Python API

Note: this API is in preview and is subject to change.

Install and import

The Python API is delivered by the onnxruntime-genai Python package.

pip install onnxruntime-genai
import onnxruntime_genai

Model class

Load a model

Loads the ONNX model(s) and configuration from a folder on disk.

onnxruntime_genai.Model(model_folder: str) -> onnxruntime_genai.Model

Parameters

  • model_folder: Location of model and configuration on disk

Returns

onnxruntime_genai.Model

Generate method

onnxruntime_genai.Model.generate(params: GeneratorParams) -> numpy.ndarray[int, int]

Parameters

  • params: (Required) Created by the GeneratorParams method.

Returns

numpy.ndarray[int, int]: a two dimensional numpy array with dimensions equal to the size of the batch passed in and the maximum length of the sequence of tokens.

Device type

Return the device type that the model has been configured to run on.
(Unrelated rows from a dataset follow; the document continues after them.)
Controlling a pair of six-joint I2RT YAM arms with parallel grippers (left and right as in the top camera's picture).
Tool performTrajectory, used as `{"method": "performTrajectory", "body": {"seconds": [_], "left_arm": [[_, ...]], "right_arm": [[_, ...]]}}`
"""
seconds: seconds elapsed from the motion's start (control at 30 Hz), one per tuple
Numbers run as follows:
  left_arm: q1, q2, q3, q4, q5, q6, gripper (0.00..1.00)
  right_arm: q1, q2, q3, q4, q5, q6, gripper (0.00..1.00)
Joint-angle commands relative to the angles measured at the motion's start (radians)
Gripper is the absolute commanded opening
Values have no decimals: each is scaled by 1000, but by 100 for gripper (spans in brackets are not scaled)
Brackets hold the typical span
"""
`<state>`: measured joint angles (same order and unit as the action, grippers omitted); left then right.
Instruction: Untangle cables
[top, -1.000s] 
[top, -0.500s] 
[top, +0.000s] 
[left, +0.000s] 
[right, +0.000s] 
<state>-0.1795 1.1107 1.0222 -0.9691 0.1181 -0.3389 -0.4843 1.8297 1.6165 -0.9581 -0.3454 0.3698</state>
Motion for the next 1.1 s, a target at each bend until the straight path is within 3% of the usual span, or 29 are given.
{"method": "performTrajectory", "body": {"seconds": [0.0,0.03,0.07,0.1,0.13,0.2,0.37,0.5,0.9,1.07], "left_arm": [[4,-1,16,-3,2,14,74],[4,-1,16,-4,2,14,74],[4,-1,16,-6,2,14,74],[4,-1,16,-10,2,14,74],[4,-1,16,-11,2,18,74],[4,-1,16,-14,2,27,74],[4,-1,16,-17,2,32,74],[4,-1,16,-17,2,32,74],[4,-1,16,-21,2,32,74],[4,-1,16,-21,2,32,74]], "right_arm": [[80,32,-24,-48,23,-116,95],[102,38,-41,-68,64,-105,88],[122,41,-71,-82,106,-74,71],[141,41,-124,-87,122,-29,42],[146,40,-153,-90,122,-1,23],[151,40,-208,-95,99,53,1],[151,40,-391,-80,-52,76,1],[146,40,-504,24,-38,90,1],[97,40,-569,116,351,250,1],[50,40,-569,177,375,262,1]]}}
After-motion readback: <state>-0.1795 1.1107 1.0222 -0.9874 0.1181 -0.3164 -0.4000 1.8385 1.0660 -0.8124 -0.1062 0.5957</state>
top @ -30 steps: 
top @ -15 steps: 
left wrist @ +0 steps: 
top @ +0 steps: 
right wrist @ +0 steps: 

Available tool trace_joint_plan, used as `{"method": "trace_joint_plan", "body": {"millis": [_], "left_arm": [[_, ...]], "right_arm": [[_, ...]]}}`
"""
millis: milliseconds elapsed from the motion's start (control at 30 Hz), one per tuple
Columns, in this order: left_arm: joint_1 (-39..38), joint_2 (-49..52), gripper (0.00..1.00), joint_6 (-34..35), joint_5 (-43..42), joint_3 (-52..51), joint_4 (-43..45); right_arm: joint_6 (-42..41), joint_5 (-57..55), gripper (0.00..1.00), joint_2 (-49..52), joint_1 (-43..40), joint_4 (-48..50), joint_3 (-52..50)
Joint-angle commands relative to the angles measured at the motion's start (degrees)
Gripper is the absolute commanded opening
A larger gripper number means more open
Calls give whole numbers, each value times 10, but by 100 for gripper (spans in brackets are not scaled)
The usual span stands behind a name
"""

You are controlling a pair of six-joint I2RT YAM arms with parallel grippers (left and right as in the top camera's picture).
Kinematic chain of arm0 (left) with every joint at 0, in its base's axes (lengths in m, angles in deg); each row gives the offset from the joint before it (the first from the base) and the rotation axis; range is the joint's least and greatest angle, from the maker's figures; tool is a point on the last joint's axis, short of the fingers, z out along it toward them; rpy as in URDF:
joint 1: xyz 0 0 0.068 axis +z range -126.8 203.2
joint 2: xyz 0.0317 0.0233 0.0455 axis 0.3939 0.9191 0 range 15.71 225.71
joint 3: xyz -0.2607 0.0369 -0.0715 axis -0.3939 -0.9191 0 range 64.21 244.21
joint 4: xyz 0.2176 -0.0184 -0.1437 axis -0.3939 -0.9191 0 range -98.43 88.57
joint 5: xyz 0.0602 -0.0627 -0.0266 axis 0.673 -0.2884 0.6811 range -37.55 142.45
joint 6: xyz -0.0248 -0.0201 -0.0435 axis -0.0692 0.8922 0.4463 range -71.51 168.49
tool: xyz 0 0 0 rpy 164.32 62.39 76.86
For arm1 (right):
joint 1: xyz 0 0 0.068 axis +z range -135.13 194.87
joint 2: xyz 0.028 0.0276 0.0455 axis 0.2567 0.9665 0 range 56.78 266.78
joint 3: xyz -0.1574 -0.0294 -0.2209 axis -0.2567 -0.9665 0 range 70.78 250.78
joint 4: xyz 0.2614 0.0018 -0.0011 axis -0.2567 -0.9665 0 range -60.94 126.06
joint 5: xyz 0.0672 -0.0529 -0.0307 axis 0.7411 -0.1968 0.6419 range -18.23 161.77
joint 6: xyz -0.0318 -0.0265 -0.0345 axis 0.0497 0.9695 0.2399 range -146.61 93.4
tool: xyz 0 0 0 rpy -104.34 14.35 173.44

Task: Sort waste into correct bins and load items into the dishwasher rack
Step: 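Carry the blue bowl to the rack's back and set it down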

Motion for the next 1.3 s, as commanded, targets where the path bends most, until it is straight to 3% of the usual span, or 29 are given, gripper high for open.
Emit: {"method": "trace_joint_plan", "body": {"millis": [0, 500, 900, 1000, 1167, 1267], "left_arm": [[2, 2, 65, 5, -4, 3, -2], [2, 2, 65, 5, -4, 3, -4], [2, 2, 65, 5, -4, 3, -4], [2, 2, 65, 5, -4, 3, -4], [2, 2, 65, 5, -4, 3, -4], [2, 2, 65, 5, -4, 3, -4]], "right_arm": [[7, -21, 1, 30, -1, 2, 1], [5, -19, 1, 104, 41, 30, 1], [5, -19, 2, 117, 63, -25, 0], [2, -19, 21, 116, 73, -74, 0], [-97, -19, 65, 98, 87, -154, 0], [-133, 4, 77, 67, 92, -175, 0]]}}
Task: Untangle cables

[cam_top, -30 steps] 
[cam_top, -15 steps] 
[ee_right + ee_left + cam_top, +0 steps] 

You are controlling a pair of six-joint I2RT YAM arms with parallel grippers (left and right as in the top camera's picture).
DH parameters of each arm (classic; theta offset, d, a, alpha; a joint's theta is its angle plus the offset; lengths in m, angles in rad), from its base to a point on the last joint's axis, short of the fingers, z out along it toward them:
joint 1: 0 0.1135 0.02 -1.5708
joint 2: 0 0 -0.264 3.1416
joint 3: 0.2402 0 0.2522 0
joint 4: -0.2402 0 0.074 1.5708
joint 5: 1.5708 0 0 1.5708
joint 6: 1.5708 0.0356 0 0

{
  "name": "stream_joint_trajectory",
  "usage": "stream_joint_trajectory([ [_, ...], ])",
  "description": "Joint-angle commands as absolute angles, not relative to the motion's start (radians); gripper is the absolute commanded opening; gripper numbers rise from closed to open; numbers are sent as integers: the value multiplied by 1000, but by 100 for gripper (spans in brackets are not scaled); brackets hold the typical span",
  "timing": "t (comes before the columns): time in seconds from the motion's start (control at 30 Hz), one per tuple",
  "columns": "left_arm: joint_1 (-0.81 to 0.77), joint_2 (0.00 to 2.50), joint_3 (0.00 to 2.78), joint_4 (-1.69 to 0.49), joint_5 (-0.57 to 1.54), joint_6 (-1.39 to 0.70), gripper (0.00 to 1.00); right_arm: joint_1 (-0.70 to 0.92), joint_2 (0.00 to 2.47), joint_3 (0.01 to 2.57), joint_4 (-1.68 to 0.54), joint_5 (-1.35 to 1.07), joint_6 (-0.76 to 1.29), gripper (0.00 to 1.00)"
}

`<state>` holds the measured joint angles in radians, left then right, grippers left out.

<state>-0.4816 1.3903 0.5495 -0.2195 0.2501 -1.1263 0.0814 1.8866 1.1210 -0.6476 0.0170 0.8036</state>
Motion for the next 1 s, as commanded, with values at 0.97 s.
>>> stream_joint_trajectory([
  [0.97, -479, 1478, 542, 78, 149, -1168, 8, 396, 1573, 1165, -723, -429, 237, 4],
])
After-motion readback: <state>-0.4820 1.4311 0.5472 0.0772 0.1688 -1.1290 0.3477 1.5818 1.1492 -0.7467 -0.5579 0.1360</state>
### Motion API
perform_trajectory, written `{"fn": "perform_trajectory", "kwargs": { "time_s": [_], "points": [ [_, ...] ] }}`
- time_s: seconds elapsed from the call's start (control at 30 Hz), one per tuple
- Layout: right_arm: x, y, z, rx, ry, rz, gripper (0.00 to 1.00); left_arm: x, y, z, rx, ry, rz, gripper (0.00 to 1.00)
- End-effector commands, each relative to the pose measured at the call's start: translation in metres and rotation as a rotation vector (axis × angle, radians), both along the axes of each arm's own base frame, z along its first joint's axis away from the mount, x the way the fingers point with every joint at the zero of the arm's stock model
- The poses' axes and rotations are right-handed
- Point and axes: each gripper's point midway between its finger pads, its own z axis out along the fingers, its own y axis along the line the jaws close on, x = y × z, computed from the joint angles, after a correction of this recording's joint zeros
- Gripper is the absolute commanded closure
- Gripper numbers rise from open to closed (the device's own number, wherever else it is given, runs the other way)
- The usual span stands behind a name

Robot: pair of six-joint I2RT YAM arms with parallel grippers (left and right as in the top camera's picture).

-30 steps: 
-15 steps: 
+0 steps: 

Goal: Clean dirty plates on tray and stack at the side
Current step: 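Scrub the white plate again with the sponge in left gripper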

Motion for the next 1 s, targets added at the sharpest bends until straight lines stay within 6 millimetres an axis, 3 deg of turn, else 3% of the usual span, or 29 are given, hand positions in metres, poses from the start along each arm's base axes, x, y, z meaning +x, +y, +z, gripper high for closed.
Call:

onnxruntime_genai.Model.device_type

Returns

str: a string describing the device that the loaded model will run on

Tokenizer class

Create tokenizer object

onnxruntime_genai.Model.Tokenizer(model: onnxruntime_genai.Model) -> onnxruntime_genai.Tokenizer

Parameters

  • model: (Required) The model that was loaded by the Model()

Returns

  • Tokenizer: The tokenizer object

Encode

onnxruntime_genai.Tokenizer.encode(text: str) -> numpy.ndarray[numpy.int32]

Parameters

  • text: (Required)

Returns

numpy.ndarray[numpy.int32]: an array of tokens representing the prompt

Decode

onnxruntime_genai.Tokenizer.decode(tokens: numpy.ndarry[int]) -> str 

Parameters

  • numpy.ndarray[numpy.int32]: (Required) a sequence of generated tokens

Returns

str: the decoded generated tokens

Encode batch

onnxruntime_genai.Tokenizer.encode_batch(texts: list[str]) -> numpy.ndarray[int, int]

Parameters

  • texts: A list of inputs

Returns

numpy.ndarray[int, int]: The batch of tokenized strings

Decode batch

onnxruntime_genai.Tokenize.decode_batch(tokens: [[numpy.int32]]) -> list[str]

Parameters

  • tokens

Returns

texts: a batch of decoded text

Create tokenizer decoding stream

onnxruntime_genai.Tokenizer.create_stream() -> TokenizerStream

Parameters

None

Returns

onnxruntime_genai.TokenizerStream The tokenizer stream object

TokenizerStream class

This class accumulates the next displayable string (according to the tokenizer’s vocabulary).

Decode method

onnxruntime_genai.TokenizerStream.decode(token: int32) -> str

Parameters

  • token: (Required) A token to decode

Returns

str: If a displayable string has accumulated, this method returns it. If not, this method returns the empty string.

GeneratorParams class

Create a Generator Params object

onnxruntime_genai.GeneratorParams(model: Model) -> GeneratorParams

Pad token id member

onnxruntime_genai.GeneratorParams.pad_token_id

EOS token id member

onnxruntime_genai.GeneratorParams.eos_token_id

vocab size member

onnxruntime_genai.GeneratorParams.vocab_size

input_ids member

onnxruntime_genai.GeneratorParams.input_ids: numpy.ndarray[numpy.int32, numpy.int32]

Set model input

onnxruntime_genai.GeneratorParams.set_model_input(name: str, value: [])

Set search options method

onnxruntime_genai.GeneratorParams.set_search_options(options: dict[str, Any])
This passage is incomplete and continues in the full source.